The full listing should be set down again precisely.
━━ Input data
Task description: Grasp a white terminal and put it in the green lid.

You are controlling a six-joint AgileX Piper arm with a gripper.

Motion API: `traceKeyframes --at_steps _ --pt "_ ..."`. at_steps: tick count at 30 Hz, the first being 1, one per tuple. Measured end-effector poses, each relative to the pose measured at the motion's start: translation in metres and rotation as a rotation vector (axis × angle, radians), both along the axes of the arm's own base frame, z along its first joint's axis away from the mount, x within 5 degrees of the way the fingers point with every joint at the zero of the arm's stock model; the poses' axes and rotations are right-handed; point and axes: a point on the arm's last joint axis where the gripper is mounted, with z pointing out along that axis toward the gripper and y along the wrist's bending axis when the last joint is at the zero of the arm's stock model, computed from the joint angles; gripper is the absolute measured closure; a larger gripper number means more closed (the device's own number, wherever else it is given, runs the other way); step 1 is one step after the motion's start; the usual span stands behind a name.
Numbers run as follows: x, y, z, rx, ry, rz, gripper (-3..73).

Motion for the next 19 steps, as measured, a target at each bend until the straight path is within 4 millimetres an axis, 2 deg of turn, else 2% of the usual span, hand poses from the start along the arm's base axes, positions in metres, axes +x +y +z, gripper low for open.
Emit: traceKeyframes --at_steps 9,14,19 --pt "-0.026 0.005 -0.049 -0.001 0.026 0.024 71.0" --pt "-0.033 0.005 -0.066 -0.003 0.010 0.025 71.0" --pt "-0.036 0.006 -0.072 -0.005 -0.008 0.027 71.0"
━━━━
▶ [Answer box]
Task description: Grasp a white terminal and put it in the green lid.

You are controlling a six-joint AgileX Piper arm with a gripper.

Motion API: `traceKeyframes --at_steps _ --pt "_ ..."`. at_steps: tick count at 30 Hz, the first being 1, one per tuple. Measured end-effector poses, each relative to the pose measured at the motion's start: translation in metres and rotation as a rotation vector (axis × angle, radians), both along the axes of the arm's own base frame, z along its first joint's axis away from the mount, x within 5 degrees of the way the fingers point with every joint at the zero of the arm's stock model; the poses' axes and rotations are right-handed; point and axes: a point on the arm's last joint axis where the gripper is mounted, with z pointing out along that axis toward the gripper and y along the wrist's bending axis when the last joint is at the zero of the arm's stock model, computed from the joint angles; gripper is the absolute measured closure; a larger gripper number means more closed (the device's own number, wherever else it is given, runs the other way); step 1 is one step after the motion's start; the usual span stands behind a name.
Numbers run as follows: x, y, z, rx, ry, rz, gripper (-3..73).

Motion for the next 19 steps, as measured, a target at each bend until the straight path is within 4 millimetres an axis, 2 deg of turn, else 2% of the usual span, hand poses from the start along the arm's base axes, positions in metres, axes +x +y +z, gripper low for open.
Emit: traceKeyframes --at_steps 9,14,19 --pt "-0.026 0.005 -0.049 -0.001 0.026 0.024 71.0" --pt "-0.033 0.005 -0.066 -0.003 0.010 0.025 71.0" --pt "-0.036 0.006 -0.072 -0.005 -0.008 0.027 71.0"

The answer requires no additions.